[GOAL OF THE EXERCISE]: Reproduce the listing verbatim through the line with "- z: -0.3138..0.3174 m".
━━━━━━
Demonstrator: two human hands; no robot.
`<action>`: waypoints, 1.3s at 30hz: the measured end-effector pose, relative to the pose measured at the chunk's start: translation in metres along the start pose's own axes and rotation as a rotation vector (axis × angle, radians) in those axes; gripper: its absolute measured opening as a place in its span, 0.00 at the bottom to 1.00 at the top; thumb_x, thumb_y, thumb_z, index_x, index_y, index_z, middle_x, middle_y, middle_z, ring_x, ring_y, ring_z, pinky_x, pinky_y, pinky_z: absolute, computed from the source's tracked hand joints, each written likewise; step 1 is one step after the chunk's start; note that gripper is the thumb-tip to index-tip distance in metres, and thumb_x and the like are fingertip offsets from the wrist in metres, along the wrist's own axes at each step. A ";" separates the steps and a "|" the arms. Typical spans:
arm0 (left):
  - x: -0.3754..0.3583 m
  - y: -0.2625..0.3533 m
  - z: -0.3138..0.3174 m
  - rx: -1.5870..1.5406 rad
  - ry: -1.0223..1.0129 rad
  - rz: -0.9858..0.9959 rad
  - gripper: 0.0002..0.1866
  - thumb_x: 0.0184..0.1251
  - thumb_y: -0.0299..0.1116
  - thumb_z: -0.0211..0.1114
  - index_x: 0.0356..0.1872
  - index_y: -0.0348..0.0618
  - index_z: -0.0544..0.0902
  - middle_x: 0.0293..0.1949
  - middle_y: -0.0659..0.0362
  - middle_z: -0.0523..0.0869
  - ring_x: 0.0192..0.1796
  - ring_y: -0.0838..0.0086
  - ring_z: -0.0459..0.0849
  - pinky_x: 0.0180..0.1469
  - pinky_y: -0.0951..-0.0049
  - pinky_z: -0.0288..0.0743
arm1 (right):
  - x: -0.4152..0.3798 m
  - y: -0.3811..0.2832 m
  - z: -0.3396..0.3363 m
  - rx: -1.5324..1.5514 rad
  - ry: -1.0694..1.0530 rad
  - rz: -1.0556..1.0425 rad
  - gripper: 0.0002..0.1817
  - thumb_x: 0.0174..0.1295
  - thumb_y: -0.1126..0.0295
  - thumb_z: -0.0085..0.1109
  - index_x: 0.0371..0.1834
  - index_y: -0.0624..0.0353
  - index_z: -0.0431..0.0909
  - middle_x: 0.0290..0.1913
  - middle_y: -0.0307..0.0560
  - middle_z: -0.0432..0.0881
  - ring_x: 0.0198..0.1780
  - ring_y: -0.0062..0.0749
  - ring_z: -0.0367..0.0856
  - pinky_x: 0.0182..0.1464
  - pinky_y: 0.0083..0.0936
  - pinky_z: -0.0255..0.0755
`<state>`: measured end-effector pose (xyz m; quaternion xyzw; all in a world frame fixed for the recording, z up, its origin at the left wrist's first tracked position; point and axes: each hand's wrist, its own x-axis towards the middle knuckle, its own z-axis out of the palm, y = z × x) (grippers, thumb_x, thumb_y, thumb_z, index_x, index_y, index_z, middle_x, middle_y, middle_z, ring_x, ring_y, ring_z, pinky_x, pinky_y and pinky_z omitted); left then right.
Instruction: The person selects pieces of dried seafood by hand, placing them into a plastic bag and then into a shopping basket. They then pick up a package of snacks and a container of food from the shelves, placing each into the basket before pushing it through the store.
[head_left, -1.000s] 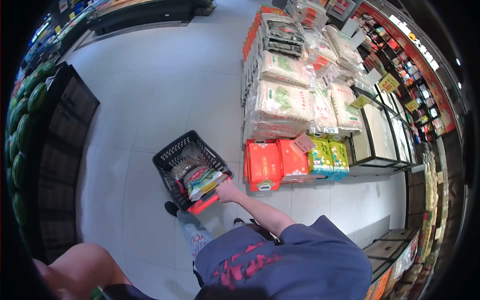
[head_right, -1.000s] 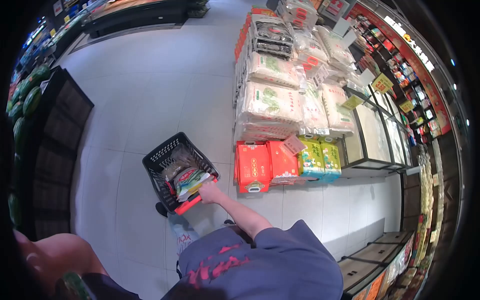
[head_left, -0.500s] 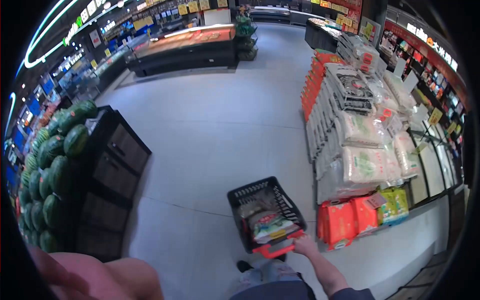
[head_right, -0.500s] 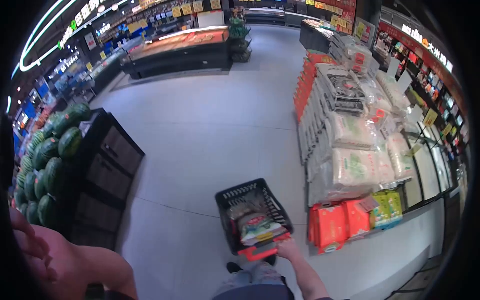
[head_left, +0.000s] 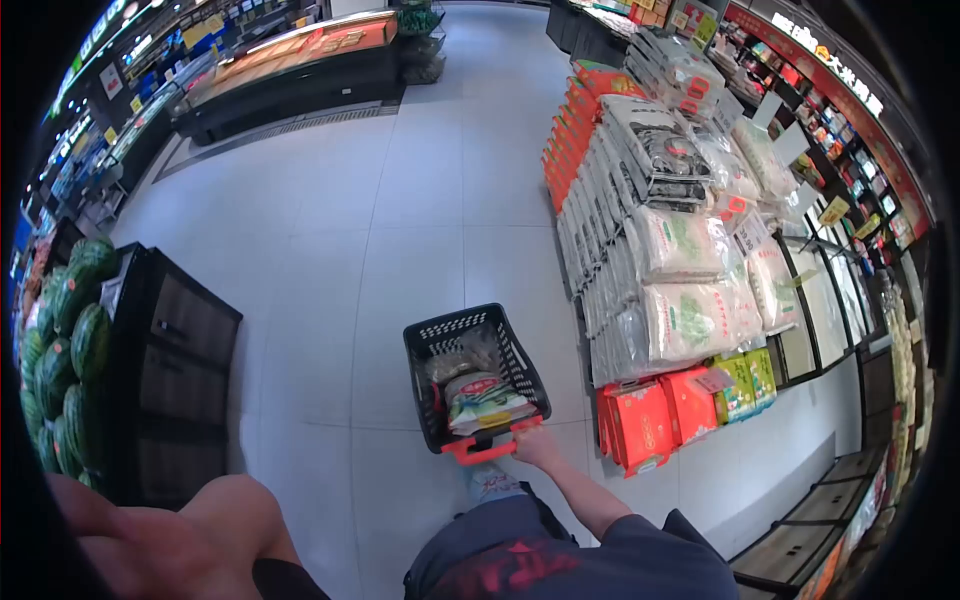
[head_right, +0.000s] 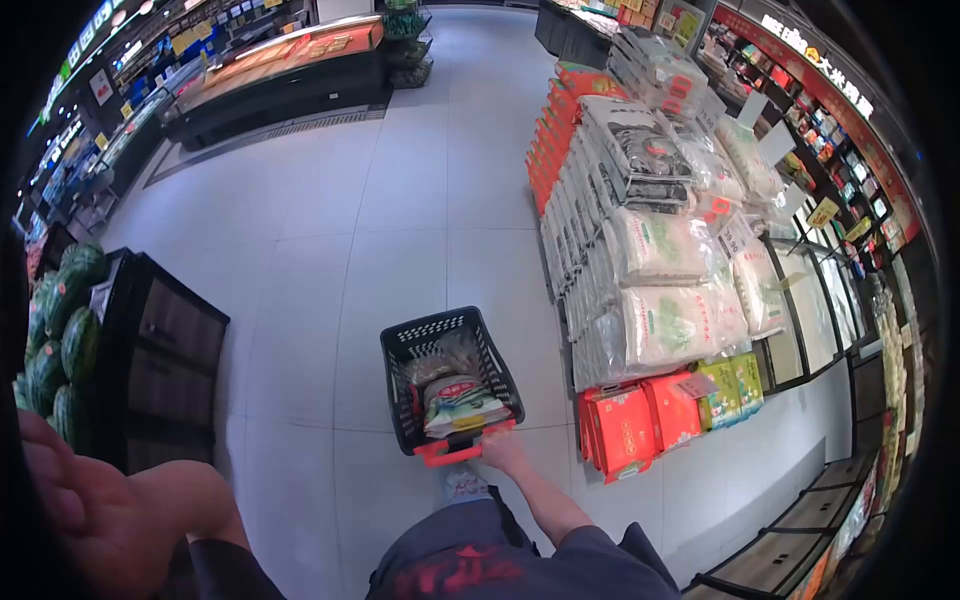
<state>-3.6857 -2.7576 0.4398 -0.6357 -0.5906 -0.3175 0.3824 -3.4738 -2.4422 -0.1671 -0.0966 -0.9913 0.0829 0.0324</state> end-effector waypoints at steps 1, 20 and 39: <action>0.013 -0.018 0.011 -0.020 -0.015 0.004 0.20 0.72 0.40 0.65 0.44 0.25 0.80 0.31 0.48 0.82 0.27 0.66 0.79 0.27 0.72 0.74 | 0.009 -0.001 0.005 0.037 -0.028 0.028 0.10 0.42 0.60 0.67 0.19 0.54 0.83 0.24 0.47 0.84 0.28 0.42 0.86 0.31 0.39 0.79; -0.223 -0.165 0.444 -1.227 -1.098 -1.060 0.12 0.67 0.33 0.68 0.49 0.42 0.86 0.30 0.59 0.88 0.31 0.81 0.84 0.37 0.76 0.78 | 0.298 0.070 -0.031 0.079 -0.120 0.184 0.14 0.44 0.54 0.68 0.22 0.53 0.83 0.25 0.48 0.84 0.30 0.44 0.87 0.34 0.42 0.79; -0.054 -0.556 0.584 -2.989 -0.111 -1.458 0.54 0.66 0.72 0.50 0.80 0.43 0.45 0.81 0.48 0.44 0.83 0.54 0.40 0.82 0.55 0.31 | 0.615 0.190 0.026 0.043 -0.007 0.318 0.12 0.40 0.58 0.66 0.22 0.55 0.85 0.27 0.52 0.85 0.36 0.49 0.87 0.42 0.46 0.79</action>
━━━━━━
[COMPLETED EXERCISE]:
Demonstrator: two human hands; no robot.
`<action>`: waypoints, 1.3s at 30hz: the measured end-effector pose, relative to the pose measured at the chunk's start: translation in metres along the start pose's own axes and rotation as a rotation vector (axis × angle, radians) in those axes; gripper: its absolute measured opening as a place in its span, 0.00 at the bottom to 1.00 at the top; thumb_x, thumb_y, thumb_z, index_x, index_y, index_z, middle_x, middle_y, middle_z, ring_x, ring_y, ring_z, pinky_x, pinky_y, pinky_z: absolute, computed from the source's tracked hand joints, each written likewise; step 1 is one step after the chunk's start; note that gripper is the thumb-tip to index-tip distance in metres, and thumb_x and the like are fingertip offsets from the wrist in metres, along the wrist's own axes at each step. A ";" separates the steps and a "|" the arms. Typical spans:
arm0 (left):
  - x: -0.3754..0.3583 m
  - y: -0.2625..0.3533 m
  - z: -0.3138..0.3174 m

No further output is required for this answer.